The ongoing Phase II trial is enrolling patients with pancreatic cancer, advanced colorectal cancer or refractory prostate cancer and is measuring tumor response rate, time to progression, quality of life and tumor markers.
The macrobead core
The Rogosin team is not the only one using macrobeads in cancer. An endothelial cell–containing macrobead was described at the beginning of the year in Science Translational Medicine by researchers from the Massachusetts Institute of Technology, The University of Texas at Austin, the Boston University School of Medicine and Harvard Medical School.5
These researchers, led by Elazer Edelman, showed that endothelial cells encapsulated in gelatin matrices decreased tumor growth and invasiveness in mice. Pervasis Therapeutics Inc. is developing the implant technology to treat solid tumors in conjunction with surgical resection.
Edelman is a professor of health sciences and technology at MIT, professor of medicine at Harvard Medical School and a coronary care unit cardiologist at Brigham and Women’s Hospital. He is also a cofounder and director of Pervasis and member of the scientific advisory board.
Although the technology might appear to be potentially safer because it uses endothelial cells instead of cancer cells, researchers interviewed by SciBX wanted to see next steps showing whether the cross talk occurring between the encapsulated endothelial cells and the host tumor cells could cause the transformation of the endothelial cells.6
Smith said, “There seem to be similarities between the two macrobead systems with multiple factors being secreted that act on multiple pathways to inhibit growth. Inhibiting a single pathway does not appear to be enough to inhibit cancer cell growth.”
“It is possible,” he continued, “that endothelial cells are having some effect in our model given that the RENCA cells are passaged through mice and such vasculature cells could be encapsulated in the RENCA macrobeads. However, I don’t see that Edelman’s system selects for stem cells.”
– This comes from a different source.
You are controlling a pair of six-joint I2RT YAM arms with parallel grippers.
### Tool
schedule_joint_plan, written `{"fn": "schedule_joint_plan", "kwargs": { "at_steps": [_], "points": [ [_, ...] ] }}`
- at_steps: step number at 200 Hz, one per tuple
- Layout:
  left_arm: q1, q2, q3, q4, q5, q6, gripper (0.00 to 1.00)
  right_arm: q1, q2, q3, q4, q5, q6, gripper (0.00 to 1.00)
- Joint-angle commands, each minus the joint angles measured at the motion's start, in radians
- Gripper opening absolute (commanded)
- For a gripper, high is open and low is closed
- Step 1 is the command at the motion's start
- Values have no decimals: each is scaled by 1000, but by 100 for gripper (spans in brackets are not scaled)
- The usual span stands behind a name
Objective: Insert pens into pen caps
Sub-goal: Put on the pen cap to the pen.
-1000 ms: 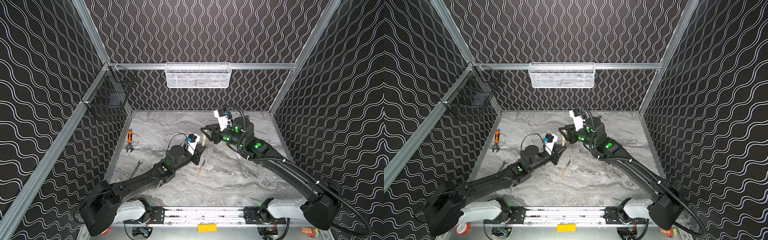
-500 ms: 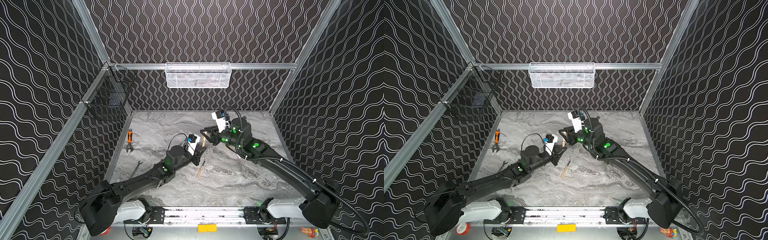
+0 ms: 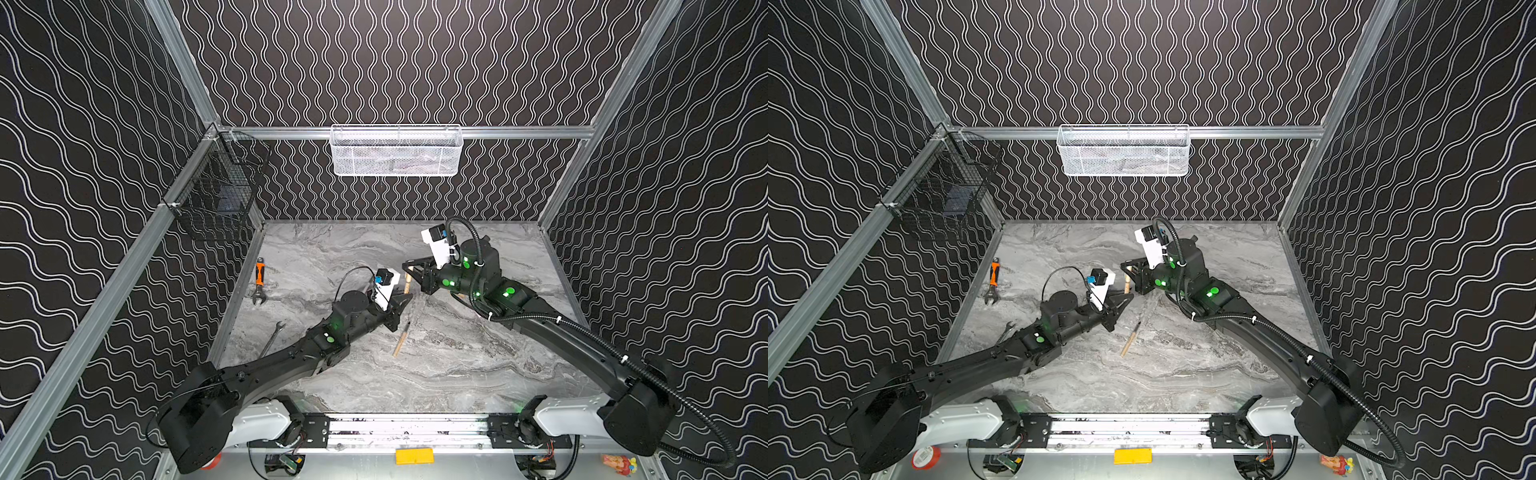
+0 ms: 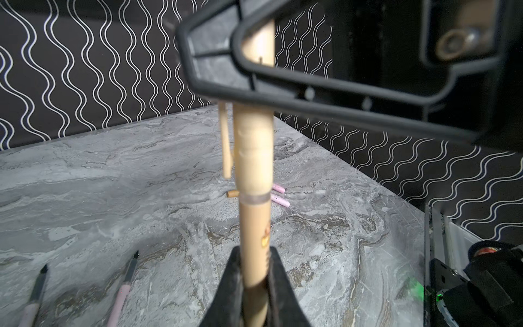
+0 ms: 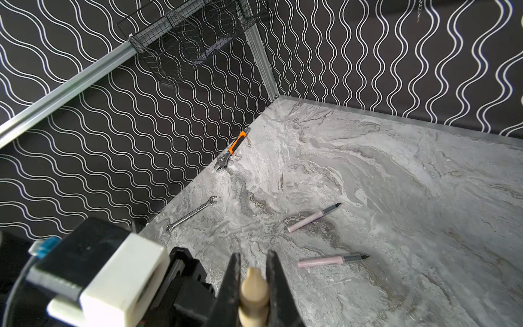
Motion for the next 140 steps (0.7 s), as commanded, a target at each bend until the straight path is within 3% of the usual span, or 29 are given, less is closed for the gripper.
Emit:
{"fn": "schedule_joint_plan", "kwargs": {
  "at_steps": [1, 140],
  "points": [
    [2, -11, 31, 52, -15, 7, 2, 4, -8, -22, -4, -42, 13, 2],
    [14, -38, 167, 0, -87, 71, 0, 5, -29, -186, 31, -59, 29, 0]
  ]
}}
Edelman believes that the idea of using cells as paracrine regulators is gaining momentum. “Cell-based therapies offer more physiologic control, far less toxicity than pharmacologic approaches and when embedded can take the form of therapeutic units that can be stored, used immediately and assayed for function prior to implantation,” he said.
He added that “what is most exciting is that we and others have used these approaches effectively with mature, progenitor and stem cells.”
Rogosin has exclusively licensed its macrobead IP to the Metromedia Bio-Science LLC unit of Metromedia Co.
Metromedia Co., the privately held broadcast and telecommunications company run by billionaire John Kluge until his death in September, is financially backing the studies.
Metromedia Bio-Science has put $50 million into the cancer project and intends to funnel the bulk of any revenue from the treatment, should it reach the market, into Kluge’s charitable foundation.